#### Task material ####

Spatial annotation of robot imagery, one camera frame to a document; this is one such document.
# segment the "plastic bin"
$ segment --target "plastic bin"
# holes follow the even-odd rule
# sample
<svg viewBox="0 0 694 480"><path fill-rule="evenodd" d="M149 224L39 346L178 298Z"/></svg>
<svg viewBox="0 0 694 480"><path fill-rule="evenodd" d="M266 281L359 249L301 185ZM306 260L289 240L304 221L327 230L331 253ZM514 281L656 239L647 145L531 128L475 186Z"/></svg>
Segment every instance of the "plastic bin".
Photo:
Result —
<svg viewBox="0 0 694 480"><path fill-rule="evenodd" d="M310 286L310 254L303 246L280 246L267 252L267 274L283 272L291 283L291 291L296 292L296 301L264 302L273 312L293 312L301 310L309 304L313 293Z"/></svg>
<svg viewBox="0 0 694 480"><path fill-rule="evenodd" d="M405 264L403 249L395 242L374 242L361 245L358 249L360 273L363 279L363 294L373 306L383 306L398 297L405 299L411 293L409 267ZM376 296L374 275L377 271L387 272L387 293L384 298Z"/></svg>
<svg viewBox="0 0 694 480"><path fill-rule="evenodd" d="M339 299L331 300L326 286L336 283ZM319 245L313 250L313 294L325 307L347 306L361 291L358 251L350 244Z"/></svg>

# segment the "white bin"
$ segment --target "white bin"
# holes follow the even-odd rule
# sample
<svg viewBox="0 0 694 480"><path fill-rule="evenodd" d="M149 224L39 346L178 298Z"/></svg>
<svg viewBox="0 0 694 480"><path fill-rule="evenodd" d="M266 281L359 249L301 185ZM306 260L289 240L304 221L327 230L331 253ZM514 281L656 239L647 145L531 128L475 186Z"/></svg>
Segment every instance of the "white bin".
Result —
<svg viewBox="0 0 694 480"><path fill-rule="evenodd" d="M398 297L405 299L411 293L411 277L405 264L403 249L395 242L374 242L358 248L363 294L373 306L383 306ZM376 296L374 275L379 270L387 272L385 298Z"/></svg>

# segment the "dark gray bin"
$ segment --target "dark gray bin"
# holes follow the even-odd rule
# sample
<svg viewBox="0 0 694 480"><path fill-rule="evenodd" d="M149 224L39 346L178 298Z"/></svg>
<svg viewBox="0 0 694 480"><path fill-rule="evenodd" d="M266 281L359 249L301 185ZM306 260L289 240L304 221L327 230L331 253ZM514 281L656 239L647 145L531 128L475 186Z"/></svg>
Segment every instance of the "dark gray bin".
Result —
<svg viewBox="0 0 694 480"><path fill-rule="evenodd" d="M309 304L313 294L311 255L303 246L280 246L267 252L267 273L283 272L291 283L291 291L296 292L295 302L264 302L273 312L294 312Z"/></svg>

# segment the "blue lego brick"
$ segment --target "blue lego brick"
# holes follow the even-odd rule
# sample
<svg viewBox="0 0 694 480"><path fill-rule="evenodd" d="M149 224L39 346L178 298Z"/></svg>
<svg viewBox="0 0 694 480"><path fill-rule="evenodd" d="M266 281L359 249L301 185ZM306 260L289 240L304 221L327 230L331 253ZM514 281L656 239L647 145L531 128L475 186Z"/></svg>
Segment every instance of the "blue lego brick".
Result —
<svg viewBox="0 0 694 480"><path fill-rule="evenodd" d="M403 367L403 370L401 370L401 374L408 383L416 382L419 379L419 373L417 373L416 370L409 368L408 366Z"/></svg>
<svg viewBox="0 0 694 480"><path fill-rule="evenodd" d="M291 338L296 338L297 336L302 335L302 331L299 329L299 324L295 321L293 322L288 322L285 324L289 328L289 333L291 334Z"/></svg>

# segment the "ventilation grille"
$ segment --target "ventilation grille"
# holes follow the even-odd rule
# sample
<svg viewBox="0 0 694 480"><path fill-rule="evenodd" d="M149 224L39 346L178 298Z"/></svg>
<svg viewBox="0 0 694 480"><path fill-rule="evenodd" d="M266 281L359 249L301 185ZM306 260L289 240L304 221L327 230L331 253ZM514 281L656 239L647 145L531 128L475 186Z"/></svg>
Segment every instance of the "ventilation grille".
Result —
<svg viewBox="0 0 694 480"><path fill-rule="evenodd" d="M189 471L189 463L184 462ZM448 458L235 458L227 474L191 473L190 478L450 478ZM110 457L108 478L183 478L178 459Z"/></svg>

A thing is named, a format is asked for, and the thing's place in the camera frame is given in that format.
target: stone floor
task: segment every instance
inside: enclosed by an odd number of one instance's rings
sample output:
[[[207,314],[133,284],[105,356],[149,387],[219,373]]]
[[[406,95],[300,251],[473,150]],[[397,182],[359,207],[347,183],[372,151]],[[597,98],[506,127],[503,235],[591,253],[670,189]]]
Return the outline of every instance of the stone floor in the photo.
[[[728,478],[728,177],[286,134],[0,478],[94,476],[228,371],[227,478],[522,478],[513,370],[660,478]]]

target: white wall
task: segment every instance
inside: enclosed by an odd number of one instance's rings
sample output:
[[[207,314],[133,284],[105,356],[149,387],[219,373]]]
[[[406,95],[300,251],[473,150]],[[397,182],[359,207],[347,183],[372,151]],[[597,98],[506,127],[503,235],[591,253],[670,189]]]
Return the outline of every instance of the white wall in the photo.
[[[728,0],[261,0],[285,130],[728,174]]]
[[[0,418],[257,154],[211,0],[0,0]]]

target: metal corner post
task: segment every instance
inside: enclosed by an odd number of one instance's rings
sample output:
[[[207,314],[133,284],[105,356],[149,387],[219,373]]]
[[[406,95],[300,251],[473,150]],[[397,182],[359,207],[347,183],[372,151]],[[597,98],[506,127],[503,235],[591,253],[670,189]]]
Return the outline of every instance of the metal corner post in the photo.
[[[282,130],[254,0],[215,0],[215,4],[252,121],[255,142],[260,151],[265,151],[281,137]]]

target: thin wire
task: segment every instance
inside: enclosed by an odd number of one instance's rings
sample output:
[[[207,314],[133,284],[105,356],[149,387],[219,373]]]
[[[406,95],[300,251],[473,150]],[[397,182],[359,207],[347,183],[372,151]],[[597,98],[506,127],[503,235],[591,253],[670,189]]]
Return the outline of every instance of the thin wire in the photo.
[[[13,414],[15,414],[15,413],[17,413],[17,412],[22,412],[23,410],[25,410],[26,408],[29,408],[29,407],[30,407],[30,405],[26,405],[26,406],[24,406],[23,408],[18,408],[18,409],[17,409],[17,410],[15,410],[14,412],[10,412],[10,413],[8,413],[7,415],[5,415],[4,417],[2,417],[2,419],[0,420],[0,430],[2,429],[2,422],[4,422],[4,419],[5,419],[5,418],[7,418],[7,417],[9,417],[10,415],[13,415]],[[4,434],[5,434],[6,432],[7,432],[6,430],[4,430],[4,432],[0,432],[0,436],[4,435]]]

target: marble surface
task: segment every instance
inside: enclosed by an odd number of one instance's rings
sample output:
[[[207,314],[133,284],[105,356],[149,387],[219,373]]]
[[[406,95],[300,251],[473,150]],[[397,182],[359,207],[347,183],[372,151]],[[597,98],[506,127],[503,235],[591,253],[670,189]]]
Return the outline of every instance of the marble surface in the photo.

####

* [Work required] Transcribe the records above exactly, keeping every line.

* [Reply]
Spatial annotation of robot imagery, one camera frame to a document; this is one such document.
# segment the "plastic bin"
$ segment --target "plastic bin"
# holes follow the even-odd rule
# sample
<svg viewBox="0 0 694 480"><path fill-rule="evenodd" d="M149 224L39 346L178 298Z"/></svg>
<svg viewBox="0 0 694 480"><path fill-rule="evenodd" d="M266 281L359 249L301 185ZM306 260L289 240L304 221L327 230L331 253ZM514 281L656 239L647 145L531 128L475 186Z"/></svg>
Segment every instance of the "plastic bin".
Photo:
Result —
<svg viewBox="0 0 694 480"><path fill-rule="evenodd" d="M310 286L310 254L303 246L280 246L267 252L267 274L283 272L291 283L291 291L296 292L296 301L264 302L273 312L293 312L301 310L309 304L313 293Z"/></svg>
<svg viewBox="0 0 694 480"><path fill-rule="evenodd" d="M405 264L403 249L395 242L374 242L361 245L358 249L360 273L363 279L363 294L373 306L383 306L398 297L405 299L411 293L409 267ZM376 296L374 275L377 271L387 272L387 293L384 298Z"/></svg>
<svg viewBox="0 0 694 480"><path fill-rule="evenodd" d="M339 299L331 300L326 286L336 283ZM319 245L313 250L313 294L325 307L347 306L361 291L358 251L350 244Z"/></svg>

# segment the "white bin"
$ segment --target "white bin"
# holes follow the even-odd rule
# sample
<svg viewBox="0 0 694 480"><path fill-rule="evenodd" d="M149 224L39 346L178 298Z"/></svg>
<svg viewBox="0 0 694 480"><path fill-rule="evenodd" d="M266 281L359 249L301 185ZM306 260L289 240L304 221L327 230L331 253ZM514 281L656 239L647 145L531 128L475 186Z"/></svg>
Segment every instance of the "white bin".
Result —
<svg viewBox="0 0 694 480"><path fill-rule="evenodd" d="M398 297L405 299L411 293L411 277L405 264L403 249L395 242L374 242L358 248L363 294L373 306L383 306ZM376 296L374 275L379 270L387 272L385 298Z"/></svg>

# segment the "dark gray bin"
$ segment --target "dark gray bin"
# holes follow the even-odd rule
# sample
<svg viewBox="0 0 694 480"><path fill-rule="evenodd" d="M149 224L39 346L178 298Z"/></svg>
<svg viewBox="0 0 694 480"><path fill-rule="evenodd" d="M266 281L359 249L301 185ZM306 260L289 240L304 221L327 230L331 253ZM514 281L656 239L647 145L531 128L475 186Z"/></svg>
Segment every instance of the "dark gray bin".
Result —
<svg viewBox="0 0 694 480"><path fill-rule="evenodd" d="M309 304L313 294L311 255L303 246L280 246L267 252L267 273L283 272L291 283L291 291L296 292L295 302L264 302L273 312L294 312Z"/></svg>

# segment the "blue lego brick"
$ segment --target "blue lego brick"
# holes follow the even-odd rule
# sample
<svg viewBox="0 0 694 480"><path fill-rule="evenodd" d="M149 224L39 346L178 298Z"/></svg>
<svg viewBox="0 0 694 480"><path fill-rule="evenodd" d="M266 281L359 249L301 185ZM306 260L289 240L304 221L327 230L331 253ZM514 281L656 239L647 145L531 128L475 186Z"/></svg>
Segment every instance of the "blue lego brick".
Result —
<svg viewBox="0 0 694 480"><path fill-rule="evenodd" d="M403 367L403 370L401 370L401 374L408 383L416 382L419 379L419 373L417 373L416 370L409 368L408 366Z"/></svg>
<svg viewBox="0 0 694 480"><path fill-rule="evenodd" d="M291 338L296 338L297 336L302 335L302 331L299 329L299 324L295 321L293 322L288 322L285 324L289 328L289 333L291 334Z"/></svg>

# segment the "ventilation grille"
$ segment --target "ventilation grille"
# holes follow the even-odd rule
# sample
<svg viewBox="0 0 694 480"><path fill-rule="evenodd" d="M149 224L39 346L178 298Z"/></svg>
<svg viewBox="0 0 694 480"><path fill-rule="evenodd" d="M266 281L359 249L301 185ZM306 260L289 240L304 221L327 230L331 253ZM514 281L656 239L647 145L531 128L475 186Z"/></svg>
Segment every instance of the "ventilation grille".
Result —
<svg viewBox="0 0 694 480"><path fill-rule="evenodd" d="M189 471L189 463L184 462ZM448 458L235 458L227 474L191 473L190 478L450 478ZM110 457L108 478L183 478L178 459Z"/></svg>

A thing is named, a format is asked for, and the thing's place in the camera frame is given in that format.
target: stone floor
task: segment every instance
inside: enclosed by an odd number of one instance's rings
sample output:
[[[207,314],[133,284],[105,356],[149,387],[219,373]]]
[[[406,95],[300,251],[473,150]],[[397,182],[359,207],[347,183],[372,151]],[[597,98],[506,127],[503,235],[591,253],[670,189]]]
Return the outline of every instance of the stone floor in the photo.
[[[728,478],[728,177],[286,134],[0,478],[94,476],[228,371],[227,478],[522,478],[513,370],[660,478]]]

target: white wall
task: segment every instance
inside: enclosed by an odd number of one instance's rings
sample output:
[[[207,314],[133,284],[105,356],[149,387],[219,373]]]
[[[406,95],[300,251],[473,150]],[[397,182],[359,207],[347,183],[372,151]],[[597,98],[506,127],[503,235],[591,253],[670,189]]]
Return the outline of every instance of the white wall in the photo.
[[[728,0],[261,0],[285,130],[728,174]]]
[[[0,418],[257,154],[211,0],[0,0]]]

target: metal corner post
task: segment every instance
inside: enclosed by an odd number of one instance's rings
sample output:
[[[207,314],[133,284],[105,356],[149,387],[219,373]]]
[[[406,95],[300,251],[473,150]],[[397,182],[359,207],[347,183],[372,151]],[[597,98],[506,127],[503,235],[591,253],[670,189]]]
Return the outline of every instance of the metal corner post in the photo.
[[[282,130],[254,0],[215,0],[215,4],[252,121],[255,142],[260,151],[265,151],[281,137]]]

target: thin wire
task: segment every instance
inside: enclosed by an odd number of one instance's rings
sample output:
[[[207,314],[133,284],[105,356],[149,387],[219,373]]]
[[[406,95],[300,251],[473,150]],[[397,182],[359,207],[347,183],[372,151]],[[597,98],[506,127],[503,235],[591,253],[670,189]]]
Return the outline of every instance of the thin wire in the photo.
[[[13,414],[15,414],[15,413],[17,413],[17,412],[22,412],[23,410],[25,410],[26,408],[29,408],[29,407],[30,407],[30,405],[26,405],[26,406],[24,406],[23,408],[18,408],[18,409],[17,409],[17,410],[15,410],[14,412],[10,412],[10,413],[8,413],[7,415],[5,415],[4,417],[2,417],[2,419],[0,420],[0,430],[2,429],[2,422],[4,422],[4,419],[5,419],[5,418],[7,418],[7,417],[9,417],[10,415],[13,415]],[[4,434],[5,434],[6,432],[7,432],[6,430],[4,430],[4,432],[0,432],[0,436],[4,435]]]

target: marble surface
task: segment every instance
inside: enclosed by an odd number of one instance's rings
sample output:
[[[207,314],[133,284],[105,356],[149,387],[219,373]]]
[[[406,95],[300,251],[473,150]],[[397,182],[359,207],[347,183],[372,151]],[[597,98],[506,127],[503,235],[591,253],[670,189]]]
Return the outline of every instance of the marble surface in the photo.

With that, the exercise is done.